Regeni, appello dei genitori a Conte: “Pretenda da Al Sisi la verità”


“Buongiorno Signor Presidente Conte… siamo certi che si farà portavoce della richiesta di verità e giustizia sul rapimento, tortura e morte di nostro figlio, avvenute al Cairo tra il gennaio e febbraio 2016. Una tragedia inimmaginabile. Per tutti noi”. Così i genitori di Giulio Regeni, in una lettera pubblicata su La Repubblica nel giorno in cui il presidente del Consiglio incontrerà il premier egiziano Abdel Fattah Al Sisi in Cina, dove si trova per i lavori del forum Belt and Road sulla Via della Seta. “Sono trascorsi ormai più di tre anni e assieme a tantissimi cittadini di tutto il mondo attendiamo di sapere i nomi di tutti i soggetti coinvolti e di vederli assicurati alla giustizia italiana”, auspicano Paola e Claudio Regeni.

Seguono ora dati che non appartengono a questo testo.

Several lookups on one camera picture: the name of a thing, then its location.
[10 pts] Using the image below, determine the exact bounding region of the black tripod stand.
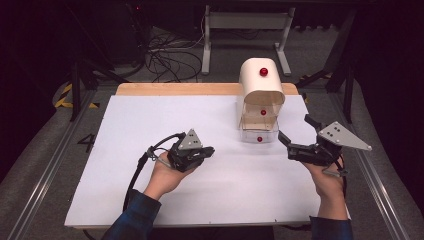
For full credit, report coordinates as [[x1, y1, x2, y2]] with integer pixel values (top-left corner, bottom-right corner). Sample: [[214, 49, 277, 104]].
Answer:
[[64, 6, 132, 123], [296, 9, 357, 125]]

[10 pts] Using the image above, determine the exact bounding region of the wooden table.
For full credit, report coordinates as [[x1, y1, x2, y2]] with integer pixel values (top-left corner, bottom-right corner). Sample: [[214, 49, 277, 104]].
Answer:
[[115, 82, 300, 97]]

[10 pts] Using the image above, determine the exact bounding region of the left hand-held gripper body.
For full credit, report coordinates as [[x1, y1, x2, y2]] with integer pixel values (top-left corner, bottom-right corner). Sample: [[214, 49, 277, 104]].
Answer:
[[166, 128, 205, 173]]

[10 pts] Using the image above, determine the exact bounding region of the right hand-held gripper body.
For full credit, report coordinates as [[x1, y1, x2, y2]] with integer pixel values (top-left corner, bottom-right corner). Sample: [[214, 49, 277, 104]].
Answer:
[[287, 121, 373, 168]]

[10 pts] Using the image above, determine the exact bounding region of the cream drawer cabinet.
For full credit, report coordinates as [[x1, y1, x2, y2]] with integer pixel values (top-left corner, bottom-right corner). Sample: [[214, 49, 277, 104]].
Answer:
[[237, 57, 287, 134]]

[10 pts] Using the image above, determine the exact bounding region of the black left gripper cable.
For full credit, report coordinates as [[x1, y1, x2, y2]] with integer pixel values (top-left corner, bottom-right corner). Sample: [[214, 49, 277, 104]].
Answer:
[[122, 132, 186, 213]]

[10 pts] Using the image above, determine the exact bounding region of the metal stand frame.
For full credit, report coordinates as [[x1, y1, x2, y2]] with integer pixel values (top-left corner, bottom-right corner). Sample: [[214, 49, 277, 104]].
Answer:
[[201, 4, 296, 76]]

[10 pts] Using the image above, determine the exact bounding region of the person's left hand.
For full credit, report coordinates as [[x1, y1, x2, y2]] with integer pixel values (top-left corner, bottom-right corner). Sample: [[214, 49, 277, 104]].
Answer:
[[143, 151, 198, 201]]

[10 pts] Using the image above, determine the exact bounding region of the black computer tower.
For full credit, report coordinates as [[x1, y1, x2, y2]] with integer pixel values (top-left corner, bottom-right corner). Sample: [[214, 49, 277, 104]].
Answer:
[[99, 0, 150, 66]]

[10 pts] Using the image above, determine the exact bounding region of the yellow black floor tape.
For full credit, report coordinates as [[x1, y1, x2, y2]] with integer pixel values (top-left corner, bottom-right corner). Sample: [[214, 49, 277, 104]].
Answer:
[[54, 83, 101, 110]]

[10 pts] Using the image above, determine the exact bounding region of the clear drawer with red knob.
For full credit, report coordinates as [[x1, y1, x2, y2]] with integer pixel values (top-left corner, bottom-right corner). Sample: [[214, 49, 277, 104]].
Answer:
[[238, 114, 280, 145], [241, 101, 281, 122]]

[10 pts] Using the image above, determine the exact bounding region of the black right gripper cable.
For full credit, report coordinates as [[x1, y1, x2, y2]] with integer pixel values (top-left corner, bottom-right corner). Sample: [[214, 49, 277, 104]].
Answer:
[[338, 154, 349, 201]]

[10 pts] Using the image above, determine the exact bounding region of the bundle of floor cables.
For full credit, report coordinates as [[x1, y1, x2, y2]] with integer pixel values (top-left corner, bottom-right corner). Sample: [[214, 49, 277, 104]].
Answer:
[[144, 26, 205, 84]]

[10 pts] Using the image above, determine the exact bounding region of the person's right hand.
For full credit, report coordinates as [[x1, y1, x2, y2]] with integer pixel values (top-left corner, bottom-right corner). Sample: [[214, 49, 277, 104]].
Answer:
[[302, 154, 346, 202]]

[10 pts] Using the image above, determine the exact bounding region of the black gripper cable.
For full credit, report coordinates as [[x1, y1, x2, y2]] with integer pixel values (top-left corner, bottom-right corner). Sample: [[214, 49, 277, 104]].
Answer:
[[122, 132, 186, 213], [338, 154, 349, 201]]

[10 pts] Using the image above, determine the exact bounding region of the aluminium floor rail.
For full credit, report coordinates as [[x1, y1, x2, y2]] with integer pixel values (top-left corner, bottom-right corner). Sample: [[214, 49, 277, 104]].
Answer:
[[328, 93, 412, 240], [6, 89, 102, 240]]

“Andare oltre consueti proclami e promesse”

“Le chiediamo di essere determinato ed incisivo con il presidente egiziano, di andare oltre ai consueti proclami e promesse”, prosegue la lettera, “e di ricordargli che la procura romana ha già inserito cinque persone nel registro degli indagati, in base alle indagini effettuate superando gli enormi ostacoli posti da parte degli stessi egiziani; è giunto il momento di ricevere una risposta concreta, vera e definitiva”, chiedono Paola e Claudio Regeni.

“Giulio ha diritto a essere difeso e a trovare giustizia”

“Senza questa risposta – prosegue la lettera – la dignità del nostro paese e delle istituzioni che Lei rappresenta risulterebbe irrimediabilmente mortificata”. “Lei – prosegue l’appello dei genitori – si è proposto come avvocato difensore del popolo italiano, Le chiediamo, quindi, di non dimenticare l’aspetto etico oltre che quello giuridico. Giulio, come cittadino ha diritto ad essere difeso e a trovare giustizia, come non è stato difeso e non ha avuto giustizia da vivo”. Conclude la lettera: “Presidente Conte,si ricordi di Giulio mentre stringerà la mano del Generale Al Sisi e pretenda, senza ulteriori dilazioni o distrazioni di sorta, la verità sulla sua uccisione”.